Back in 2002, halfway between his retirement as the globe-trotting boss of Chase Manhattan Bank and his death in March at age 102, David Rockefeller stopped in Philadelphia to hawk his memoirs and complain about how America’s CEOs were no longer taking stands on public issues.
A grandson of Standard Oil monopolist John D. Rockefeller, David said he wished more corporate bosses – some of the most able Americans -- would speak publicly on issues of the day, as he, DuPont CEO Irving Shapiro, and GE’s Reginald Jones had in their turbulent times.
He suggested U.S. action against foreign rulers he found oppressive, and was called a “mass murderer.” He advocated better ties to Arabs, and was called an “anti-Semite.” Rockefeller said he had no regrets for speaking out: “As a loyal citizen, I had an obligation.”
Which set a standard for Rockefeller’s successor. CEO Jamie Dimon camped with the JPMorgan Chase & Co. board of directors at Wilmington’s ornate Hotel du Pont last week (newly sold to Buccini/Pollin Group, with financing from PNC Bank) before the annual shareholders' meeting.

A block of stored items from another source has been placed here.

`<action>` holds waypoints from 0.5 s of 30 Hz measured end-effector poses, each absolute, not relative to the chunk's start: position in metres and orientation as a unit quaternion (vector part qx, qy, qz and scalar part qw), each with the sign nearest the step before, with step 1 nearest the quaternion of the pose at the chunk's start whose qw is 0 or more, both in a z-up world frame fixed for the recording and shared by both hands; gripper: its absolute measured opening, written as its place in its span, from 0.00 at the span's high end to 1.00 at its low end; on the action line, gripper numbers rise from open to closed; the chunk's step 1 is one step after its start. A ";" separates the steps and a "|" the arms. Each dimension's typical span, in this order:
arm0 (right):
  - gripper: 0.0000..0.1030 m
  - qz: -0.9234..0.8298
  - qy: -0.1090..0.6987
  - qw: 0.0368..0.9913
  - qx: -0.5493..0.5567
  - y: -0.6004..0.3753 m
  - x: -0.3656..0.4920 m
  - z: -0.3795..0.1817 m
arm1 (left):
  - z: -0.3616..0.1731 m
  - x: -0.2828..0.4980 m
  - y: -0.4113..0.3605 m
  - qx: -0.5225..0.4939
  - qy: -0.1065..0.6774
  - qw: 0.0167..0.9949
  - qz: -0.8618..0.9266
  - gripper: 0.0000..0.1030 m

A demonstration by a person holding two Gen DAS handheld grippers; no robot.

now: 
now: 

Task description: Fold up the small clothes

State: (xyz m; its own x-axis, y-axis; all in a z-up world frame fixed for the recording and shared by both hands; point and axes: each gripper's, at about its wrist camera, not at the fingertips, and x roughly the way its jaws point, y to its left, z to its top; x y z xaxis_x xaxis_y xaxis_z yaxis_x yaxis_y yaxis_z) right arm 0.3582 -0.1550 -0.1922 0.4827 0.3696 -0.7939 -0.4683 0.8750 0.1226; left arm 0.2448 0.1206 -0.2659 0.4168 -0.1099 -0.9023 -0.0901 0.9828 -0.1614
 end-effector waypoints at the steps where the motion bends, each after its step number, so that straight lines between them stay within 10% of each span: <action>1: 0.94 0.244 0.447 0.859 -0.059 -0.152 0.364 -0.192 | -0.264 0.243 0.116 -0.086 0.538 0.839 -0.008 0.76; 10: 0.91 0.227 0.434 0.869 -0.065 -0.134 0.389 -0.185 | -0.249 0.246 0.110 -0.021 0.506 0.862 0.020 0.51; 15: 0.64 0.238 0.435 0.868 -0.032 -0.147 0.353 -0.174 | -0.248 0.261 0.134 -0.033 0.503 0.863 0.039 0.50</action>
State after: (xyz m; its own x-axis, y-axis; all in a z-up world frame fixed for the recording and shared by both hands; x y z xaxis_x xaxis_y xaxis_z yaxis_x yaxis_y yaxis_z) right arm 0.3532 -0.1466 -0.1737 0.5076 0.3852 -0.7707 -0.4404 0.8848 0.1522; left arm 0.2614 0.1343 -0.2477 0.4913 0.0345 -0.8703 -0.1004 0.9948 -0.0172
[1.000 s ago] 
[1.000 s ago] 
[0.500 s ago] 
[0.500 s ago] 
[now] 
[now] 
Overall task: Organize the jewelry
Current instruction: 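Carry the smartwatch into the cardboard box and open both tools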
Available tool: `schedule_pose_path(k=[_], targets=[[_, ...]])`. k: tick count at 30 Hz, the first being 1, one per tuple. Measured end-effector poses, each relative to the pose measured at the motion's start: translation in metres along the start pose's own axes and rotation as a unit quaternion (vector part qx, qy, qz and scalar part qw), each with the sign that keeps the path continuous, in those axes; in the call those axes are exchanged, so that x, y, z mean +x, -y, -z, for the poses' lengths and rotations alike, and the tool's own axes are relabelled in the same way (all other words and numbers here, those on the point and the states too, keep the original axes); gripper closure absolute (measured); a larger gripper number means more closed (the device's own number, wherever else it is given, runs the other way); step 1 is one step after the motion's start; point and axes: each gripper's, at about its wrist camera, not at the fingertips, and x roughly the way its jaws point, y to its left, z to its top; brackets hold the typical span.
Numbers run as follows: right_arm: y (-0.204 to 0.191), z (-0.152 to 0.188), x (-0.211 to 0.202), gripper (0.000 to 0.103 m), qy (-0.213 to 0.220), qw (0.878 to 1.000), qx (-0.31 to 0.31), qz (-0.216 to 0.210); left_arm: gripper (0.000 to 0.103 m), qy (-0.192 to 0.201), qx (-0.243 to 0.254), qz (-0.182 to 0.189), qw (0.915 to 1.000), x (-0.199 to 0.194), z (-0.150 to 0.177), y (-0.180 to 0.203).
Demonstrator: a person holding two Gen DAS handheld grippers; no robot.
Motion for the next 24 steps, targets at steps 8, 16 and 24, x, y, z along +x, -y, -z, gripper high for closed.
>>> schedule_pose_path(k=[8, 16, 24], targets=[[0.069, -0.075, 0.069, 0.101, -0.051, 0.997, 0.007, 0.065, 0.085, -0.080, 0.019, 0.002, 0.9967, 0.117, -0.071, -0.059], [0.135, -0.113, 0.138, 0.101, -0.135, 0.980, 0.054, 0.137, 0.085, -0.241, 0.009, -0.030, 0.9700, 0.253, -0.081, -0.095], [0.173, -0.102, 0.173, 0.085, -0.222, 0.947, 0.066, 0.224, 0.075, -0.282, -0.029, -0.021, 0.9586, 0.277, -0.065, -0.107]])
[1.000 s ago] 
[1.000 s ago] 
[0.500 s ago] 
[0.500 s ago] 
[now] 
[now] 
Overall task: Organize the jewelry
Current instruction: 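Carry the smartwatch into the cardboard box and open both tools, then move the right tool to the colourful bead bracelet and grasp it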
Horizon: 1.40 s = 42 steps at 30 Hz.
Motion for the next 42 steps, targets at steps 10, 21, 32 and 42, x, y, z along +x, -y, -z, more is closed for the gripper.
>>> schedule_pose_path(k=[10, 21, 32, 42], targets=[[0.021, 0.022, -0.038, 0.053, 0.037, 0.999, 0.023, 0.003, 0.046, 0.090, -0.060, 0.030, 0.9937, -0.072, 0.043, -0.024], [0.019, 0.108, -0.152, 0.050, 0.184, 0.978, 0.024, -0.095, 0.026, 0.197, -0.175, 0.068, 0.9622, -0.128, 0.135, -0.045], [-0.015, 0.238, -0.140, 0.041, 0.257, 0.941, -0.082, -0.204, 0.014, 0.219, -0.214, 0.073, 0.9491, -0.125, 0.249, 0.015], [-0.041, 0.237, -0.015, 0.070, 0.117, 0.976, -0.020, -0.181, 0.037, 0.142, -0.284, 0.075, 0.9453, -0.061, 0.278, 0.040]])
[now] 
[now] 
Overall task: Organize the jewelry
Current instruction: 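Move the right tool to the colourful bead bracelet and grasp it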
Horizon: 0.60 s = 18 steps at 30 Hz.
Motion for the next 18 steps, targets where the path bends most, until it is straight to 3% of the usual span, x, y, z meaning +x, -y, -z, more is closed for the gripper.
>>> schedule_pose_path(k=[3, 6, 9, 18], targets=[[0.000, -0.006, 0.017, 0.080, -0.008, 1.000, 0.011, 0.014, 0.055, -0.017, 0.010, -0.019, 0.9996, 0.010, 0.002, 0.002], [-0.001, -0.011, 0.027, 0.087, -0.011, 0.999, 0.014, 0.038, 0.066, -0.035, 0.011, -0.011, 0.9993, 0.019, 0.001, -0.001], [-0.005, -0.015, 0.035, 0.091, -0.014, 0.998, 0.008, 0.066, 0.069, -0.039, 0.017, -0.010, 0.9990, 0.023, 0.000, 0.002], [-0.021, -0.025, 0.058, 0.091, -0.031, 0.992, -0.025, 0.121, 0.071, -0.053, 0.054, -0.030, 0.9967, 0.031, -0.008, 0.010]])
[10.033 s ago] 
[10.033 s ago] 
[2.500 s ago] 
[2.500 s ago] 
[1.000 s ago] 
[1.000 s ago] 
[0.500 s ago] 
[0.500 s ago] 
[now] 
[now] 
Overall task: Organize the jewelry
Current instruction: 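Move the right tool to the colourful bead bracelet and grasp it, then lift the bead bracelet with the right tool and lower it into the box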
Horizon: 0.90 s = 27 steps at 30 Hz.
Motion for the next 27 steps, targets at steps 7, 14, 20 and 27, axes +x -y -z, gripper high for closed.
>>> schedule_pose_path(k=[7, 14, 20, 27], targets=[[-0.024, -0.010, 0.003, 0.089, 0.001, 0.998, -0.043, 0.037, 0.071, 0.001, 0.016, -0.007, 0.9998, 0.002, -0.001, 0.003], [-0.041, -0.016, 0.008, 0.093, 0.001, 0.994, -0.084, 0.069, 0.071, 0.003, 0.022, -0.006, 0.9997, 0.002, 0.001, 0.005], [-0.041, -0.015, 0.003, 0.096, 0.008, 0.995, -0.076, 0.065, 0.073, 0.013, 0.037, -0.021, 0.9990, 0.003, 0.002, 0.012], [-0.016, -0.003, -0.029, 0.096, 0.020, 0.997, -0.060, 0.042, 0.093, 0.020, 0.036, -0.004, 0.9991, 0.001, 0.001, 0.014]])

That event was held not at the former DuPont Co. headquarters, where agents of the original J.P. Morgan had financed World War I shipments to Europe, but at the bank’s solar-powered Delaware Technology Center. That former drug-company complex is where Dimon’s bank has concentrated 2,000 software developers and tech staff from among its 10,000 Delaware employees.
The company bases its credit-card business in the state, and more. Wilmington is almost the only place outside New York where the company has offices for all major units -- trading and investment banking to tech and corporate lending -- noted Thomas Horne, who heads its Delaware operations. Hosting Dimon was a big moment for Horne’s team.
The thin, white-haired Dimon, who was alternately puckish and poker-faced, stood to hear an hour-long litany of exhortations from mostly liberal interest groups holding shareholder proxies.
AFL-CIO lawyer Robert McGarrah asked for curbs on bank grants to staff who leave for government jobs; investors sought to split Dimon’s job in two; a line of youthful immigration, gender-equity, and environmental activists from the New York area demanded that JPMorgan stop funding companies that “profit from racism”; Jeremy Davis of the National Pork Producers' Council praised JPMorgan's loans to pig farmers; and Sister Nora Nash of the Sisters of St. Francis of Philadelphia asked the company to oppose new limits on shareholder proposals not backed by management.
When Dimon declined a shareholder request to resign from a CEO board advising President Trump, outlets from Fox News to Vanity Fair posted the story. “Trump is the pilot flying our airplane,” Dimon said, adding that it’s patriotic to give him advice, and that doesn’t mean he agrees with the president on policies.
His remarks reprised his detailed narrative in this year’s JPMorgan annual report. Dimon defended the rule of law, world trade, immigration, education improvements, and other positions targeted by Trump (and sometimes by Clinton) in last year’s campaign.
At first glance, this seemed to position Dimon in the broad mainstream of issues important to voters in the bank’s home city of New York, where Dimon was raised, a Democrat, in a family with immigrant roots.
Dimon’s story is remarkable. Leaving a top job at Citigroup after questioning his boss’s nepotism, Dimon recruited his most effective Citi peers, including Michael Cavanagh, now CFO at Comcast. He combined a string of New York banks, including Rockefeller’s Chase Manhattan, and built them into a better bank than Citi.
Dimon, alone among heads of America’s top commercial banks, survived the Great Recession and bailouts (though his rivals were richly rewarded for leaving). His bank now collects $8 billion in revenues a month, and keeps $2 billion as after-tax profit.
But what’s his public program? In the annual report and at the meeting, Dimon stopped short of directly criticizing Trump’s trade and immigration limits. Dimon also called for tax reform, new roads and airports, and other things Trump says he supports. He didn’t call for a balanced budget or new funding.
He would not go as far as some Republican leaders in killing the Consumer Financial Protection Bureau or the Dodd-Frank bank reform law. But he said it’s time for the government to ease its limits and make it easier for banks to lend faster.
It’s a cycle as old as American business, Charles Elson, head of the corporate governance program at the University of Delaware, said with a sigh. Banks blow up; government tightens rules; banks complain; government eases; repeat.
Should we expect more? Rockefeller told me he'd felt a duty as a CEO to identify national problems, but stopped short of suggesting solutions. Not his job.
By that measure, Dimon works in Rockefeller's tradition: tagging big social problems in ringing phrases; but limiting calls for action to business matters.